I would like to clarify that in some works I’ve used a detail in full color, in prints or paintings, but that’s not the coloring I always use, rather a detail in the work. Now about the background. During the 1980s and early ‘90s, I used to do a more panoramic landscape, but always, since I was a child, I’ve been more interested in the small corner, observing the details in the street. The background is an exhibition at La Acacia gallery called Retratos del bosque (Portraits of the Woods). I gave it that name because the works were like portraits of the landscapes. There were some trunks that stood out in the landscape, and the rest was darker.

Tierra oscura is this theme, hyperbolized. They are all tree trunks from the woods, from a path, almost natural size, which was possible because of the large size of the works. The other element is that, unlike other works of mine, the pieces do not contain so much detail. They were done with larger brushes, brush and spatula. Everything is very restrained, following the previous design, but with greater freedom than in other paintings where I was very meticulous. I don’t think it’s a total rupture in my work, but just one more step forward. Here, then, things that were more restrained have been hyperbolized.

Beyond your decision to create works in large format, is there another meaning in the paintings’ fragmentation?

Of course; that’s the most novel concept. It’s the rupture with the traditional landscape I’ve been doing. The fragmentation emerges from concerns one carries inside and interest one as concepts. Originally, I wanted to create a large work, and because of my age it was very difficult to climb scaffolds and such. Besides, I have no space in the workshop for 3x4 meter paintings. Therefore I had to do them in parts, a bit smaller, and put them together later. That was the basic idea. Then, when I tried it for the first time, the idea of fragmentation occurred to me, of separating one painting from the other by 2 cm. I also asked myself why make all of them in rectangular form. It’s a matter of conventions, of things you have seen during your entire lifetime: the human being is a creature of habit. I decided that, if I was to separate them, then I would also fragment them. Besides, I thought of fragmentation as a problem affecting the world and society. In Cuba, the hardest is fragmentation of the family.

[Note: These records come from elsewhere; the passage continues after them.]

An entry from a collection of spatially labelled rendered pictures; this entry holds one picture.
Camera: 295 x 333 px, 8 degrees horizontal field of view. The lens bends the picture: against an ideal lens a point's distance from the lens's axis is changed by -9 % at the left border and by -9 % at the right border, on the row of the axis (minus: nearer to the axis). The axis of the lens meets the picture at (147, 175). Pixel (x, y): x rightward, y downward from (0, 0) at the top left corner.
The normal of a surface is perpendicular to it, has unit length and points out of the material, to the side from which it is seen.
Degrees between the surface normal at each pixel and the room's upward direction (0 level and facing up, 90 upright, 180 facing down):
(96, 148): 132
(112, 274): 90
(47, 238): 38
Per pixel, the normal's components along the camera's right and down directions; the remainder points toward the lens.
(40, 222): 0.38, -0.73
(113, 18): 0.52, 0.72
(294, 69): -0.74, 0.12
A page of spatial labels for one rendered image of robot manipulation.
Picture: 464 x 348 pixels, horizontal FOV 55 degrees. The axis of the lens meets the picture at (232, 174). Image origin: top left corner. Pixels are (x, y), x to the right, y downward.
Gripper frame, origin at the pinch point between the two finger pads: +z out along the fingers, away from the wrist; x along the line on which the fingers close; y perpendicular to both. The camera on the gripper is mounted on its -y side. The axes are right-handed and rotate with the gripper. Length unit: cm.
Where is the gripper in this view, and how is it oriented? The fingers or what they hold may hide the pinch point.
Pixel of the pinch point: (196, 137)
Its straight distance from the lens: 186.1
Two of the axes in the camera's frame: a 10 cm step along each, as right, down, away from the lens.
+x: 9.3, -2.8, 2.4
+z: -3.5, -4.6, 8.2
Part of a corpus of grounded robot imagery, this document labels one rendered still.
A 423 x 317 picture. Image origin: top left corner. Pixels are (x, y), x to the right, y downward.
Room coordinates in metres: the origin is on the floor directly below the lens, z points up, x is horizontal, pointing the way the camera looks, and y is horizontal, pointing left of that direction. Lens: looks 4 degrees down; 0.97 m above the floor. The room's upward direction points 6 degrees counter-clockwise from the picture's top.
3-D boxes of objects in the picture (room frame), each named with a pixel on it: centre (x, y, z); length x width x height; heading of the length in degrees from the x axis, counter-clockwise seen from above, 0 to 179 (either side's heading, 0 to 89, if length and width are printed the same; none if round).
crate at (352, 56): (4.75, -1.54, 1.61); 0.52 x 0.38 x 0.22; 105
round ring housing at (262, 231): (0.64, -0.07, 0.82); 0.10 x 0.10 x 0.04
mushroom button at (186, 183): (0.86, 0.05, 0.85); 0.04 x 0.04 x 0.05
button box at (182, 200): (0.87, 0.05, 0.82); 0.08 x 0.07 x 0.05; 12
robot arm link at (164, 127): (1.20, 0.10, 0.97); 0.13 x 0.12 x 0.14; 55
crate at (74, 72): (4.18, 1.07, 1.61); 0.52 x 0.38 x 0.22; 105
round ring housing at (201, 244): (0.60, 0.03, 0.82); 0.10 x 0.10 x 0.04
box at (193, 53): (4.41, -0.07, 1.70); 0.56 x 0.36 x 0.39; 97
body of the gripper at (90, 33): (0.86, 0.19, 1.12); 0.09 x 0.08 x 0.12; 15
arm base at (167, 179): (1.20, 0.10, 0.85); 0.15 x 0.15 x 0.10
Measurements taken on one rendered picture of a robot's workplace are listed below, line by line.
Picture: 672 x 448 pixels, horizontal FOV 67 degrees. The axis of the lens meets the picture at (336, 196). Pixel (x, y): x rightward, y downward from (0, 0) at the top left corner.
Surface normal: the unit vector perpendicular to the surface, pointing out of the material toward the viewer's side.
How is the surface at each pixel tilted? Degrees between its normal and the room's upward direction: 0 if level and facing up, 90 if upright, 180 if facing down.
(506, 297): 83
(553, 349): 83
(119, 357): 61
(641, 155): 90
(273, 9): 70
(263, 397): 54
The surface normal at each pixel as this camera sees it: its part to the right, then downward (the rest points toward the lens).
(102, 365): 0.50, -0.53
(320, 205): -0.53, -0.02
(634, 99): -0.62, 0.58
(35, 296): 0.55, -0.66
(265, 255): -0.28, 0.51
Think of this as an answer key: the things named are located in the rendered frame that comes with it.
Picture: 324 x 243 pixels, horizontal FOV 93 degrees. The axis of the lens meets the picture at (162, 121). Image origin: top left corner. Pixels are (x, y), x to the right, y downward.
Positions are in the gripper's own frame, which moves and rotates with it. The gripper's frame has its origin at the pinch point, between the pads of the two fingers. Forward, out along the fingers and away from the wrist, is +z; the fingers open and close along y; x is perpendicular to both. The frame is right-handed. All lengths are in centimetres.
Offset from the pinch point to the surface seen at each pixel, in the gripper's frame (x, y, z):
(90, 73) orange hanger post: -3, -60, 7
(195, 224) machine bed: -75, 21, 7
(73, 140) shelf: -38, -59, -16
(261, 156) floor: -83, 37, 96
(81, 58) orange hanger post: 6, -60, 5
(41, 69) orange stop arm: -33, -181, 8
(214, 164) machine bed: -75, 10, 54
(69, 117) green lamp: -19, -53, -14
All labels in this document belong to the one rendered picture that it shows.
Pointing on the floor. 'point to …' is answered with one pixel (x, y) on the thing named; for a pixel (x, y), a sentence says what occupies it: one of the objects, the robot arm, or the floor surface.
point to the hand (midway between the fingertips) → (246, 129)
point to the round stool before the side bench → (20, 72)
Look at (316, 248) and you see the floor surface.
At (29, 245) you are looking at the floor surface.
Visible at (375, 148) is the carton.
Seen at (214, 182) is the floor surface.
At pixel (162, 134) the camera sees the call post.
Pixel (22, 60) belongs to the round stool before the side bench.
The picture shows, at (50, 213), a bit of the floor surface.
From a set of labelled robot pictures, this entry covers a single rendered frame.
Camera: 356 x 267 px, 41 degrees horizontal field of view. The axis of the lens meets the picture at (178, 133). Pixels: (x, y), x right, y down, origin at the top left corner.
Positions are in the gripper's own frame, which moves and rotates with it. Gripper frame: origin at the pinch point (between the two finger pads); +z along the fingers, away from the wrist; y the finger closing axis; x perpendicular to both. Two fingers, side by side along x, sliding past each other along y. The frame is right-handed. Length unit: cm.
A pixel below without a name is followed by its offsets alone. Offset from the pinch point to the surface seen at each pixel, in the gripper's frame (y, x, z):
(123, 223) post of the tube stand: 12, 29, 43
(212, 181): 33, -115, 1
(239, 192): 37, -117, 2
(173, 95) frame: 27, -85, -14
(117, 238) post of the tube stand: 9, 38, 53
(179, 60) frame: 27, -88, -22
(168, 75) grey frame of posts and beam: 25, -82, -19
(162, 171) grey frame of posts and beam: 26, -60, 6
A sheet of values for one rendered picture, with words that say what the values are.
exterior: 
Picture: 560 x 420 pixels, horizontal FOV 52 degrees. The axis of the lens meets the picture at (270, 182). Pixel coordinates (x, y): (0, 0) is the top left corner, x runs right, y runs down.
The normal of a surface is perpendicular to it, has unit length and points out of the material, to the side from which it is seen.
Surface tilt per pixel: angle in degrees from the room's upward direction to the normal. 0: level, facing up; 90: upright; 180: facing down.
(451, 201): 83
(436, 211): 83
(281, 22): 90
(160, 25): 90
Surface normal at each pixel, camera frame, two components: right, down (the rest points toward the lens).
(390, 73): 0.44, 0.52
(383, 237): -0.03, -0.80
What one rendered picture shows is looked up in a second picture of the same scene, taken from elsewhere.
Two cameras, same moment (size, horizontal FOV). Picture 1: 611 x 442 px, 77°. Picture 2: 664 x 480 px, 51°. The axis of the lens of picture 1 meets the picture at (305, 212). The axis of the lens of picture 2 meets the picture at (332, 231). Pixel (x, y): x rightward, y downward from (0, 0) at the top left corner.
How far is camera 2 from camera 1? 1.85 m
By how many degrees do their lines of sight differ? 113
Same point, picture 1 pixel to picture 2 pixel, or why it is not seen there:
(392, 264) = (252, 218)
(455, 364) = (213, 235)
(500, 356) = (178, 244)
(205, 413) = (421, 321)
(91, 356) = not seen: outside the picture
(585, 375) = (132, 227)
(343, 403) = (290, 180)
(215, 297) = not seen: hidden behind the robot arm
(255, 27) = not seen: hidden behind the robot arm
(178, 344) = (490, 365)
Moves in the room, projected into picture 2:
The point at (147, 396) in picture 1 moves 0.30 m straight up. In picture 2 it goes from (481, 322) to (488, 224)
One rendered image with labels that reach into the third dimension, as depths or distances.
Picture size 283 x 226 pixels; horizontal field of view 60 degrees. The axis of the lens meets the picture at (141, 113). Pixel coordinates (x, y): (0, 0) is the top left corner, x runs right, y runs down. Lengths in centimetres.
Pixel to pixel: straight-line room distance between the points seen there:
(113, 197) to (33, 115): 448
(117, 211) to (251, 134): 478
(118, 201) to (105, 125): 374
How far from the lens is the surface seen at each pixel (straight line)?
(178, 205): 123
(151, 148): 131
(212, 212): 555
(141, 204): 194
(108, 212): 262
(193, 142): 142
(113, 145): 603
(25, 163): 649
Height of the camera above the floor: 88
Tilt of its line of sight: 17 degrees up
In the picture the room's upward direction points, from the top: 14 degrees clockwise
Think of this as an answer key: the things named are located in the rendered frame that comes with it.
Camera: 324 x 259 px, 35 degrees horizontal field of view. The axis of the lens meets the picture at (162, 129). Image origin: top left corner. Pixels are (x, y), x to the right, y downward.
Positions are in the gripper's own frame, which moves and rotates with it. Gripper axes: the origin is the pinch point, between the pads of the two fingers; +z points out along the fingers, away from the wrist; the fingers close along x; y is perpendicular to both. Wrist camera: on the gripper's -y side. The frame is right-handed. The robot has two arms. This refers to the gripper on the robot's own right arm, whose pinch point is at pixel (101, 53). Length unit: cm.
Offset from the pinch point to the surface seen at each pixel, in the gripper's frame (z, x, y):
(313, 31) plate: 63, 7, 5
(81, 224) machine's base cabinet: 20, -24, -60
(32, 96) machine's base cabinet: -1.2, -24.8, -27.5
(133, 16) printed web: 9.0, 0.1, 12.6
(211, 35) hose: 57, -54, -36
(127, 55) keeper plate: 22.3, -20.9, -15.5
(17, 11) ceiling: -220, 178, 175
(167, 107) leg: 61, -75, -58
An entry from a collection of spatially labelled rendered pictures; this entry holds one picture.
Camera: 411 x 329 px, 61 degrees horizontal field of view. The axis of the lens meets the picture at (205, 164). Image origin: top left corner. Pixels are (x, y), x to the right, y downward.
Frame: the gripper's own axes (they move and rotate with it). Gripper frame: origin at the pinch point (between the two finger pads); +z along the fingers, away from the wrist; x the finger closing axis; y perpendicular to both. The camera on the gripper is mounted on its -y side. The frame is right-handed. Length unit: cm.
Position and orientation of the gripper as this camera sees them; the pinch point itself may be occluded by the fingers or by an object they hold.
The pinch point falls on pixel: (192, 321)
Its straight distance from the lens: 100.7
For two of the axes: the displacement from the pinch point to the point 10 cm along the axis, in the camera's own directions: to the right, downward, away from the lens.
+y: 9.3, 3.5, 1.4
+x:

I was always lucky to have a very large family, very close, and this is gone. Our contemporaries who are parents don’t see their children because they’re not in the country. I’m interested in the fact that physically they are not there, and that was something I wanted to express through the landscape. Of course, there is also the fragmentation of nature, of the woods, which have been destroyed by development. I wanted to make people think of nature, but also, in a broader sense, about society. However, I wasn’t interested in a defeatist sense, but rather to show that the pieces, though separated, maintain a unity that is achieved mainly through love.

It was difficult to present the show in this way, fragmenting the paintings but at the same time maintaining a unity; it was difficult. However, I think it worked. In fact, that’s why the paintings have no name. Luckily people liked it and got the idea. It’s not a show in which the public may like one painting more than another. There’s a different relationship with the spectator. That’s one of the things I’ve liked most: the fact of achieving a different communication.

After the various distinctions you’ve received for your art work and for the years of teaching devoted to transmitting your knowledge, what’s left to do?

Keep on working, do exactly what I’m doing now, the best way I can. Of course, you can’t fight time. I try to maintain myself the best I can, but you can’t fight time. My plan is to continue working, I don’t know if on a project as big as this one, but anyway... I’ll keep on working as much as I can, with love and passion, which is what matters.